Implantable neural interface technology company Synchron has unveiled positive results for its brain computer interface (BCI) implant Stentrode from a study in patients with Amyotrophic Lateral Sclerosis (ALS).

Stentrode is a small mesh-like, stent-mounted electrode array, permanently implanted into a blood vessel in the brain, without needing an invasive open-brain surgery.

The endovascular brain implant is designed to allow patients to wirelessly control digital devices through thought and improve functional independence, said the company.

In the study, four participants who received Stentrode were monitored for one year, and the device was found to be safe, with no serious adverse events leading to disability or death.

Also, the implant remained in place and the blood vessel in which the device was implanted remained open for all four patients.

The participants implanted with Stentrode were able to use a computer to communicate and perform daily tasks such as online shopping and banking.

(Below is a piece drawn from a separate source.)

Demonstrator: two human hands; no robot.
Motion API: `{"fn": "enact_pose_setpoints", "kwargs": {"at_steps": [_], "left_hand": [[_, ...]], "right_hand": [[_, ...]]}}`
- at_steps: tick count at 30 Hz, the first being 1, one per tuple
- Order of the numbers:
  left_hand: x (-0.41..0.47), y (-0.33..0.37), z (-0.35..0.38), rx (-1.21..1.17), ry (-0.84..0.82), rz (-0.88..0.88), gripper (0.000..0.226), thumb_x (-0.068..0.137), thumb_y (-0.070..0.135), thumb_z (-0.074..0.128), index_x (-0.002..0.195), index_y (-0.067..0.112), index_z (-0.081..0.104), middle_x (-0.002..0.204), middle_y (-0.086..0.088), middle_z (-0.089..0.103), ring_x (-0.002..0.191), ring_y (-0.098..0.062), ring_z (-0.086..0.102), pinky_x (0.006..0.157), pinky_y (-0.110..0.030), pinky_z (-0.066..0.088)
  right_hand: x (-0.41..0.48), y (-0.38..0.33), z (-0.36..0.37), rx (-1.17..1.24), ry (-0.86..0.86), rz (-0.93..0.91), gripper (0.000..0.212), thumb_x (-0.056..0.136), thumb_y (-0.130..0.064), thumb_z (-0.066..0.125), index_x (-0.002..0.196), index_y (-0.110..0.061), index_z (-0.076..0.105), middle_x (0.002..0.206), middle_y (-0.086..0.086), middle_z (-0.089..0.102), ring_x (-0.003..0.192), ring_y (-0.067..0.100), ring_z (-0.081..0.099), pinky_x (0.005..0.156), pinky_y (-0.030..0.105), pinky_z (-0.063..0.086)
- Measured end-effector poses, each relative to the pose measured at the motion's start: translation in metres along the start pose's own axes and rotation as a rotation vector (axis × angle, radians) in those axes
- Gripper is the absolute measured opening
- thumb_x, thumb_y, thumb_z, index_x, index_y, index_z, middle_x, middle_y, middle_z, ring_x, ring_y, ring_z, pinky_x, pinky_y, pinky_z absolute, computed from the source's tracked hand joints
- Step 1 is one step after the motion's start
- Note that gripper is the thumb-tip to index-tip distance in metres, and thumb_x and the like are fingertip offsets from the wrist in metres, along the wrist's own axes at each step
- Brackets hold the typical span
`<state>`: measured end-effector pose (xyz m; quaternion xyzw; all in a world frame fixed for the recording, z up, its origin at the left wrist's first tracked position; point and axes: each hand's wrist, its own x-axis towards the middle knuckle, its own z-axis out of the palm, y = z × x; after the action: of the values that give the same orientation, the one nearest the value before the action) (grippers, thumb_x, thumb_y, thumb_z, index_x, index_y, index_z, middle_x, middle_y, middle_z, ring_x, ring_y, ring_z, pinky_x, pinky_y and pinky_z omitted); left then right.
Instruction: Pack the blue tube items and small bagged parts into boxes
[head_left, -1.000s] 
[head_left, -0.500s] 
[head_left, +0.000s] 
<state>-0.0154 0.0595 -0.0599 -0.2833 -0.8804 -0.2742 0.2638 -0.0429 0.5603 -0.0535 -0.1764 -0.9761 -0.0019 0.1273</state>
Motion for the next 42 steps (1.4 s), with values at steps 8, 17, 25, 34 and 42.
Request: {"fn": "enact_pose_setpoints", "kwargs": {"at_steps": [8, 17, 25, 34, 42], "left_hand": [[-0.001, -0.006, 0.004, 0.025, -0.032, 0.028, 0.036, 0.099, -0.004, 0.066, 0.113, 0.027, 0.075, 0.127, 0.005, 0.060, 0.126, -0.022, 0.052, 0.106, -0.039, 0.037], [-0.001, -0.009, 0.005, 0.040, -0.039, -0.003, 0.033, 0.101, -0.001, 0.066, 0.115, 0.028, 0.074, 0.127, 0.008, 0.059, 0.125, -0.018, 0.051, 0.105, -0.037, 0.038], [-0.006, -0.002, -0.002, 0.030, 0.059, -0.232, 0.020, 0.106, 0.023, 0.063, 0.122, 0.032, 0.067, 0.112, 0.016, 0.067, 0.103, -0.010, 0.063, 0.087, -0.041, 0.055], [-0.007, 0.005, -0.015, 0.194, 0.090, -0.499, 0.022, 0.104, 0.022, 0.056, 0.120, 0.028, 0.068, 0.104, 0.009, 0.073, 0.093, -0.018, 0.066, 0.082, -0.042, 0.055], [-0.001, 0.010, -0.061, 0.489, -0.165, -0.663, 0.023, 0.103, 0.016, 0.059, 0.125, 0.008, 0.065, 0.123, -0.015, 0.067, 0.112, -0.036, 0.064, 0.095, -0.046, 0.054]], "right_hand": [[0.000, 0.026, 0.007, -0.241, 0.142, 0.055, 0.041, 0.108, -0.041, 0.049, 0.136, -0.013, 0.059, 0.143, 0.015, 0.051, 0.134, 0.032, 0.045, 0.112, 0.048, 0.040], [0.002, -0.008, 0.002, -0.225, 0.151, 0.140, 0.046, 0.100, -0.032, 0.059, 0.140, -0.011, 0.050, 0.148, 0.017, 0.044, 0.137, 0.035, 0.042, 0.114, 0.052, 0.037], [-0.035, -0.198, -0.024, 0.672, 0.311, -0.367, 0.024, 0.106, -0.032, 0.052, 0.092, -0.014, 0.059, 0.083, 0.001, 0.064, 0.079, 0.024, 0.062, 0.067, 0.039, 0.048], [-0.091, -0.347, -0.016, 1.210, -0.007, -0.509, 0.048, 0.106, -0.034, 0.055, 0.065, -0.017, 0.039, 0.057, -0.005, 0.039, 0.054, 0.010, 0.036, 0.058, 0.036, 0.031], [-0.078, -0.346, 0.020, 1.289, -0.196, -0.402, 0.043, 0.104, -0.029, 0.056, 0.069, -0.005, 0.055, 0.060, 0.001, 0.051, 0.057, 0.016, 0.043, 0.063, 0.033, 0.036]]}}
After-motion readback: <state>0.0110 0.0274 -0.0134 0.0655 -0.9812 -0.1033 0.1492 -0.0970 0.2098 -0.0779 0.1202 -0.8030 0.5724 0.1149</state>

Study author Bruce Campbell said: “People with ALS eventually lose their ability to move their limbs, making them unable to operate devices like a phone or computer.

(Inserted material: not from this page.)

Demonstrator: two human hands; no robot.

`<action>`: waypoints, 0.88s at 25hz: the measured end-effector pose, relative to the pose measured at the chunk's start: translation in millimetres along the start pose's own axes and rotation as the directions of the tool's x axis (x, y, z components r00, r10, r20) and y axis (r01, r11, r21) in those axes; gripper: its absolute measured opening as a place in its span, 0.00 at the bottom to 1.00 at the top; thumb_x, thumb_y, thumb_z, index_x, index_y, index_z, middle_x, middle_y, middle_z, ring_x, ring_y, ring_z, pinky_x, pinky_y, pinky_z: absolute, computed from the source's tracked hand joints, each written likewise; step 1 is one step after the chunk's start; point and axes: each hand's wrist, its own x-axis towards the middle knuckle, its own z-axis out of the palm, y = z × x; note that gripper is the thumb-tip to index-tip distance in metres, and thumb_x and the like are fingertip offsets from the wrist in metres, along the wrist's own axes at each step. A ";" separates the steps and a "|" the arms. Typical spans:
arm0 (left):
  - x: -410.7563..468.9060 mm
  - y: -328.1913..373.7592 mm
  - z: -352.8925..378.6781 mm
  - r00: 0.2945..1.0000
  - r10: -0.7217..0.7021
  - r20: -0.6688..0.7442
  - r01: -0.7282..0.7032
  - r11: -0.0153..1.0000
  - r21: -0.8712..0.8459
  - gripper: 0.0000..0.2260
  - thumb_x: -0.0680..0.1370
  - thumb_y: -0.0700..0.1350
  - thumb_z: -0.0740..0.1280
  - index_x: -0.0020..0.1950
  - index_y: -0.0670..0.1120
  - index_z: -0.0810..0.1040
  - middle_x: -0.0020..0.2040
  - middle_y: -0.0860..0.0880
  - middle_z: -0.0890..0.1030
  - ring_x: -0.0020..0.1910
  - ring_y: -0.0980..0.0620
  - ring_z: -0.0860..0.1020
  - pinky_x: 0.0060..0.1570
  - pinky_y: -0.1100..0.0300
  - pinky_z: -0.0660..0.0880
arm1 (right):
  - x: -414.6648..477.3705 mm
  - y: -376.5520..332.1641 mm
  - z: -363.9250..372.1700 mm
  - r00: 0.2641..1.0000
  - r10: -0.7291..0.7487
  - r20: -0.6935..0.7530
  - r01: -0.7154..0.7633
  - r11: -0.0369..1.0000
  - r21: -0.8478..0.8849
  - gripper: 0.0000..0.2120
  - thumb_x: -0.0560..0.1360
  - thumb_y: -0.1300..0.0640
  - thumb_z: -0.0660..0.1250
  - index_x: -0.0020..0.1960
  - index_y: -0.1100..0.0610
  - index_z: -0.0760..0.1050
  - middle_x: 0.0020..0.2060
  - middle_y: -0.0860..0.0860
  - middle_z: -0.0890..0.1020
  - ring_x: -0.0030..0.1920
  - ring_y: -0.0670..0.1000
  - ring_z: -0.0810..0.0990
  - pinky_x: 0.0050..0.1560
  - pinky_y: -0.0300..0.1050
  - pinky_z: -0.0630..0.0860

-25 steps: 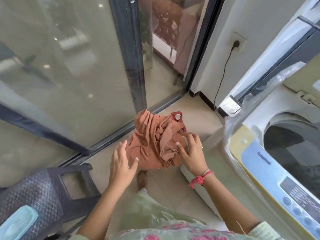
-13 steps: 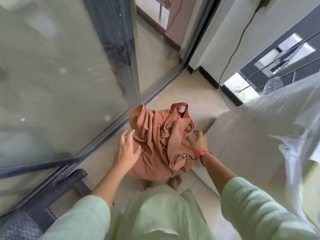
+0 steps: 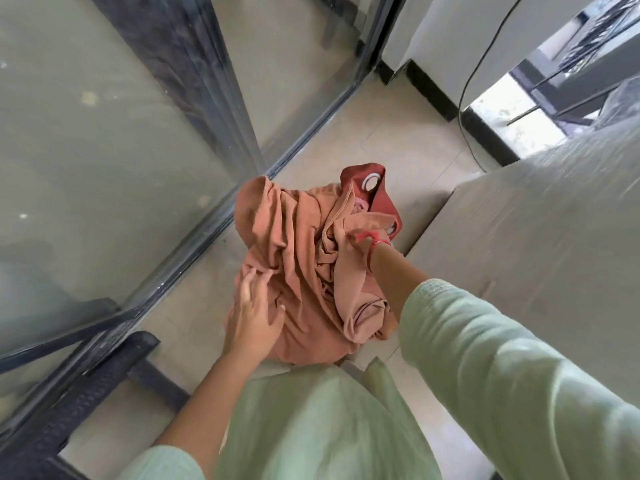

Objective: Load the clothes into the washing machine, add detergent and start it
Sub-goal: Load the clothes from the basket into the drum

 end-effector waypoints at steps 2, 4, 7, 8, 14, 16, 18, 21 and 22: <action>-10.6 -1.9 -5.9 1.000 -0.018 0.022 0.018 1.000 -0.005 0.26 0.73 0.43 0.69 0.70 0.47 0.65 0.72 0.42 0.61 0.68 0.39 0.66 0.60 0.44 0.71 | -84.2 -21.1 -6.6 0.985 -0.056 0.164 0.053 0.998 0.023 0.21 0.79 0.58 0.55 0.71 0.62 0.63 0.61 0.54 0.72 0.64 0.60 0.72 0.56 0.49 0.72; -17.0 -0.6 -15.6 1.000 -0.018 0.015 0.018 1.000 -0.020 0.24 0.73 0.42 0.69 0.69 0.47 0.68 0.71 0.41 0.61 0.67 0.39 0.67 0.60 0.46 0.70 | -100.0 -24.4 -17.3 0.970 -0.228 0.089 0.221 0.972 0.074 0.20 0.78 0.60 0.56 0.69 0.63 0.65 0.63 0.56 0.70 0.62 0.59 0.73 0.55 0.43 0.76; -21.3 13.8 -39.1 0.999 -0.030 -0.012 0.029 0.997 -0.075 0.21 0.74 0.42 0.68 0.67 0.47 0.70 0.71 0.42 0.61 0.67 0.41 0.67 0.62 0.48 0.69 | -141.5 -42.0 -35.8 0.815 -0.560 -0.148 0.579 0.783 0.227 0.04 0.69 0.58 0.64 0.43 0.56 0.75 0.41 0.53 0.75 0.39 0.48 0.76 0.39 0.44 0.76; -23.1 23.6 -51.0 0.999 -0.028 -0.026 0.026 0.996 -0.090 0.21 0.75 0.42 0.68 0.67 0.47 0.70 0.71 0.42 0.61 0.67 0.42 0.67 0.62 0.48 0.69 | -160.7 -42.8 -46.9 0.792 -0.583 -0.185 0.611 0.746 0.264 0.03 0.70 0.62 0.64 0.39 0.57 0.71 0.35 0.53 0.72 0.32 0.44 0.72 0.35 0.42 0.73; -23.7 96.8 -132.1 0.977 0.146 -0.158 -0.166 0.978 -0.122 0.20 0.74 0.49 0.65 0.63 0.42 0.74 0.63 0.40 0.71 0.65 0.43 0.70 0.64 0.57 0.62 | -253.9 27.9 -121.3 0.713 -0.627 -0.312 0.700 0.663 0.265 0.19 0.69 0.77 0.61 0.31 0.55 0.64 0.28 0.50 0.69 0.26 0.38 0.68 0.31 0.33 0.67; -21.3 119.9 -152.0 0.960 0.210 -0.183 -0.235 0.964 -0.126 0.23 0.72 0.54 0.59 0.60 0.41 0.76 0.60 0.39 0.73 0.62 0.44 0.71 0.63 0.62 0.61 | -274.6 33.6 -134.7 0.677 -0.632 -0.377 0.731 0.637 0.245 0.20 0.69 0.79 0.60 0.31 0.55 0.65 0.28 0.50 0.70 0.27 0.37 0.70 0.31 0.29 0.67; -24.2 137.9 -165.1 0.939 0.283 -0.197 -0.307 0.946 -0.106 0.22 0.72 0.53 0.58 0.58 0.41 0.76 0.58 0.41 0.74 0.60 0.46 0.72 0.61 0.68 0.59 | -299.8 30.0 -153.5 0.625 -0.629 -0.462 0.774 0.577 0.259 0.21 0.68 0.78 0.59 0.31 0.53 0.66 0.29 0.48 0.72 0.28 0.38 0.70 0.34 0.32 0.68; -31.8 161.1 -177.8 0.915 0.370 -0.158 -0.387 0.917 -0.092 0.15 0.74 0.47 0.63 0.58 0.42 0.77 0.57 0.43 0.75 0.59 0.46 0.73 0.58 0.68 0.61 | -333.7 21.3 -181.9 0.486 -0.677 -0.553 0.862 0.476 0.174 0.20 0.66 0.75 0.60 0.32 0.49 0.67 0.30 0.45 0.73 0.30 0.38 0.71 0.35 0.33 0.69; -34.7 167.5 -180.8 0.911 0.388 -0.139 -0.403 0.910 -0.096 0.13 0.75 0.43 0.65 0.58 0.43 0.77 0.57 0.44 0.75 0.59 0.47 0.74 0.57 0.68 0.62 | -346.9 18.9 -188.3 0.436 -0.701 -0.565 0.891 0.427 0.157 0.20 0.66 0.75 0.60 0.33 0.49 0.68 0.30 0.44 0.73 0.31 0.38 0.71 0.35 0.33 0.70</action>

“Our research is exciting because while other devices require surgery that involves opening the skull, this brain-computer interface device is much less invasive. It receives electrical signals from the brain, allowing people to control a computer by thought.”

Stentrode is designed to be implanted through the patient’s vein until it reaches the brain, instead of drilling through the skull.

It comprises a net-like material attached with 16 sensors, and conforms with the vessel wall.

The device connects with an electronic device in the chest that relays signals from the brain’s motor cortex, which generates signals for movement, into commands for a computer.

The study was supported by the US Defence Advanced Research Projects Agency, the National Health and Medical Research Council of Australia, the Australian Federal Government Foundation and the Motor Neurone Disease Research Institute of Australia.

Synchron is continuing clinical trial in both the US and Australia, and is seeking large groups of patients to participate in the study.

Synchron CEO and co-founder Thomas Oxley said: “These results are a huge advancement for the field of BCI. We’ve shown that our endovascular BCI approach is safe, and allows patients to accomplish daily online tasks without invasive brain surgery.

“Years of research and technological development culminated in this moment, and as we continue to develop our technology, it has the potential to change the lives of millions of patients globally who suffer from paralysis and other debilitating neurological and brain-related diseases.”